Wednesday, July 28, 2010

Bethlehem, PA



I was brought up in a home which loved books. There was a “bijou” illustrated life of Christ measuring under one inch square, the compact Oxford English Dictionary complete with magnifying glass to read the reduced type, sets of Kipling, Saki, O. Henry, Bret Harte, Boswell’s Life of Johnson, Robert Louis Stevenson, the Federalist Papers, Bellonii’s De Aquatilibus (engravings of fish from 1553), Stormonth’s Dictionary, Johnson’s Dictionary in four volumes, Antique Views of Boston, The Life and Times of Archy and Mehitabel, The Flowering of New England; Biographies of Washington, Thomas a Becket, Hamilton; Roughing It and Life on the Mississippi, several biographies of Burr. A book with a heavily gilded face, which, when one bowed the book block, revealed a watercolor scene painted on the edge of the pages. There were Bibles – the ancestral family Bible kept in a box under the bookcase, recorded with family births and deaths dating to the 17th century, to which my father added each of our names when we came into this world. Matthew Carey’s Bible printed in Philadelphia in 1806. There was a book printed by Benjamin Franklin, and books which once belonged to John Jay, my great-great-great-great-grandfather. There was the new hymnal (1980), and the old hymnal (1940), the new prayerbook (1953), the old prayer book (1928), and the old-old prayerbook (1896?). There were books of poetry by Rupert Brooke, Robert Frost, and Alan Seeger. Winston Churchill’s History of the English Speaking People, biographies of Henry the Eighth and Richard the Lionhearted, 1066 and All That, St. Paul’s School in the Second World War.

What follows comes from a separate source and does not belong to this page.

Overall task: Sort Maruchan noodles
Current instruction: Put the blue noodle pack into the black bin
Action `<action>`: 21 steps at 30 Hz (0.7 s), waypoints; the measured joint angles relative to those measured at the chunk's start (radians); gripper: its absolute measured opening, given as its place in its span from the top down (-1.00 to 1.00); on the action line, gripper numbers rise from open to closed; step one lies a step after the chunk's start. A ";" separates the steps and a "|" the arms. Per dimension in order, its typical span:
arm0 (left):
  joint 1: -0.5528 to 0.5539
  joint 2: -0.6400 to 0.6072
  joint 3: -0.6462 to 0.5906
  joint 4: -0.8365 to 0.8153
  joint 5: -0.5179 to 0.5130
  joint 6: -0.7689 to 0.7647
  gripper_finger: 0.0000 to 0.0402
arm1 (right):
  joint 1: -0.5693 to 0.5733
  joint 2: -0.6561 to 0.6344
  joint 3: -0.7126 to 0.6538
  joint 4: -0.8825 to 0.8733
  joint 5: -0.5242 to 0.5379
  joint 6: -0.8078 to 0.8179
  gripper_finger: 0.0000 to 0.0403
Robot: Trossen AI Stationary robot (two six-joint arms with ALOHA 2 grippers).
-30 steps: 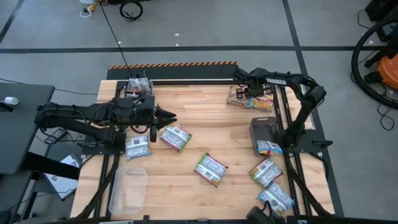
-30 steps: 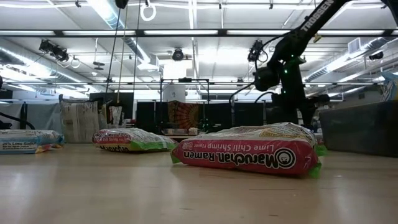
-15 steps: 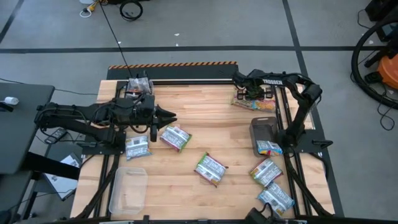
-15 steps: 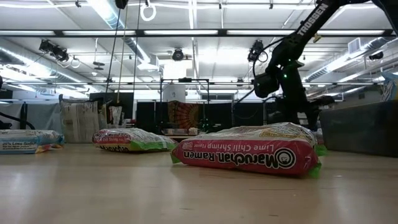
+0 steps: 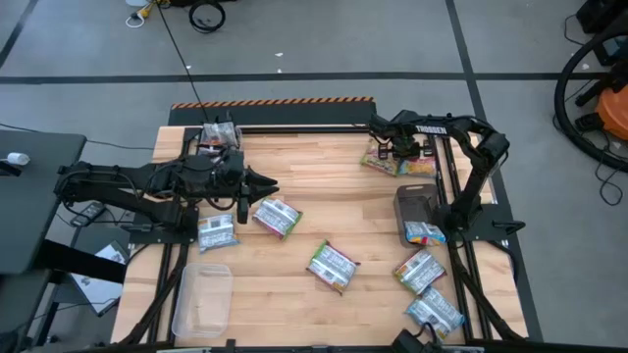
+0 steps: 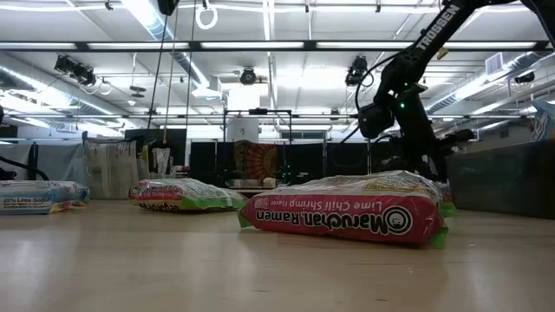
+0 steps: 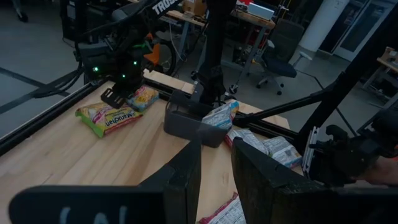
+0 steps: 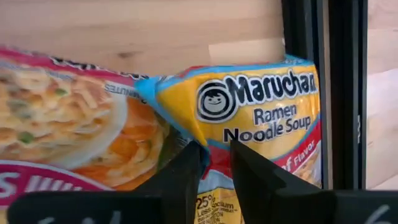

There were prints and paintings too- Currier and Ive’s Fearnaught Stallions, portraits of my ancestors: William Weymann , A Calder Print- Mobiles – My father’s wire sculpture of a dinosaur featuring his extracted molar as the mouth – his wood sculpted Steotopygia – Algernon, the half-naked life-sized Moor with ivory teeth who collected keys and cards by the front door– samplers in Italian from 1823, engravings of Matthew and David Clarkson – Stuart’s portrait of James - a letter from John Marshall- a piece of the flag of the Kearsage – A small Dutch painting of an angry child near the dinner table, Ackerman prints of the Star Chamber and the fire of London, an abstract Carnival in Rio- a profile of William M Evarts.